The most visible aspect of a major shot in the arm for the aviation program at the Ohio State University Airport will be on display Tuesday, March 12, during an open house at the new Austin E. Knowlton Executive Terminal and Aviation Education Center.

The open house at the airport at Don Scott Field is scheduled for 3 to 5 p.m. Those who look up upon entering the spiffy new terminal – which replaces one built in 1942, the year the airport opened – will see a 1940 Piper J-3 Cub plane suspended from the ceiling.

A public meeting will be held from 6 to 8 p.m. that day regarding the next phases of improvements to the facility off West Case Road in northwest Columbus and the development of the airport’s master plan.

The plan, which is intended to identify current and future needs and set priorities over the next 20 years, is anticipated to cost $873,000. The Federal Aviation Administration would pay 90 percent of that tab, according to airport officials.

The new terminal, which visitors can tour on their own or be guided by aviation students, is part of a $10 million donation Ohio State had received from the Cincinnati-based Austin E. Knowlton Foundation in 2015. Knowlton, an Ohio State graduate, created the foundation that provides grants to colleges and universities in furtherance of the advancement of high education.

The terminal is a welcome show of commitment to the university’s aviation program, according to student Laura Tamilia.
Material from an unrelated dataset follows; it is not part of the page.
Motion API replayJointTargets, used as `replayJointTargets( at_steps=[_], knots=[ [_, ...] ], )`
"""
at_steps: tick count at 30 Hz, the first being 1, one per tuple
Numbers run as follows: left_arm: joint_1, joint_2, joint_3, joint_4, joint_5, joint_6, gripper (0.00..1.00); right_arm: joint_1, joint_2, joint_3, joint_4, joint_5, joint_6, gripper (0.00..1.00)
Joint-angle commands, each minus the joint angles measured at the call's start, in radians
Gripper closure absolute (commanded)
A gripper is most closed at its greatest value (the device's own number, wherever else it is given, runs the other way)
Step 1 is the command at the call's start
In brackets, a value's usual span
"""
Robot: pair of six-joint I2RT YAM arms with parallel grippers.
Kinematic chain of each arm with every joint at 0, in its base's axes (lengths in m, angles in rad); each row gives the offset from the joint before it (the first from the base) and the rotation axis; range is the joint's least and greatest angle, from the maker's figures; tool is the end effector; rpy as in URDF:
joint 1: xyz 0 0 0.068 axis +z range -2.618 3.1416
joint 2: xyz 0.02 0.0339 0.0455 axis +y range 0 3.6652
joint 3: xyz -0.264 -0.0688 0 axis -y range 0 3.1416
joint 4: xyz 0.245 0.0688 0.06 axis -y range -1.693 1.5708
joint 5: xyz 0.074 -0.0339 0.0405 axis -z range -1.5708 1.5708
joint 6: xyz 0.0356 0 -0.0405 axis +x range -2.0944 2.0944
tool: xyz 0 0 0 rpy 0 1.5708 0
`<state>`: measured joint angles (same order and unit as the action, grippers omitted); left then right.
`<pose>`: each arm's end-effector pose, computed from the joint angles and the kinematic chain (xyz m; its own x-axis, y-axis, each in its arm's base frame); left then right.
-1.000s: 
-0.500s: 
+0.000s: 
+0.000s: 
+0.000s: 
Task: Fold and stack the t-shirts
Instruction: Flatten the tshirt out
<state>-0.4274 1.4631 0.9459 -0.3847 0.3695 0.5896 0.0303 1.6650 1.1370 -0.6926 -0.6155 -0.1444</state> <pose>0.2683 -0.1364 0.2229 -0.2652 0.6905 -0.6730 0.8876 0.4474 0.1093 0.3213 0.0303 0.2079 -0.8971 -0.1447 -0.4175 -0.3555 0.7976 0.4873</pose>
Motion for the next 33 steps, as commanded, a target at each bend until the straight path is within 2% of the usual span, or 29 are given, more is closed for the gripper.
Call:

The Pittsburgh native said she is close to qualifying for her commercial pilot’s license.

“It’s definitely nice to see physically that we have support behind us,” Tamilia said.

She said the old terminal was a nice place from which to fly a plane, but the new one is a great location for receiving an education.

“I was amazed at how fast they got this done,” Tamilia said.

“The open house is a one-of-a-kind event to show how the university leverages the airport’s utilization by the community and business partners to enhance the academic experience of our students through research and hands-on work opportunities,” said Carlos Ruiz-Coll, the airport’s manager of business development and airport administration.

“Aviation and aerospace are huge parts of Ohio history,” said John M. Horack, a professor in Ohio State’s College of Engineering.

People need look no further than the back of the Ohio quarter to confirm that, Horack said.

“Things that matter go on your money,” he said. “Without continued investment, we’re not going to be able to put Ohio’s contributions to aviation and aerospace on the next set of state quarters that my grandchildren will spend.”

The timing of the Knowlton foundation’s grant couldn’t have been more fortuitous, Horack said. It comes at a time when more and more high-paying jobs are opening in the aviation field as people expect packages, medical supplies and their online-shopping orders to arrive on their doorstep the next day, he said.

That means a demand for not only more and more pilots but also a host of other jobs within the industry, he said.

“It was incumbent on us to continue to invest in that,” Horack said. “The airport for many people is the first and the last thing they see of Columbus, the first and last thing they see of Ohio State University.

“This is a gateway, and therefore we want to create an impression of the reality of what Columbus is about.”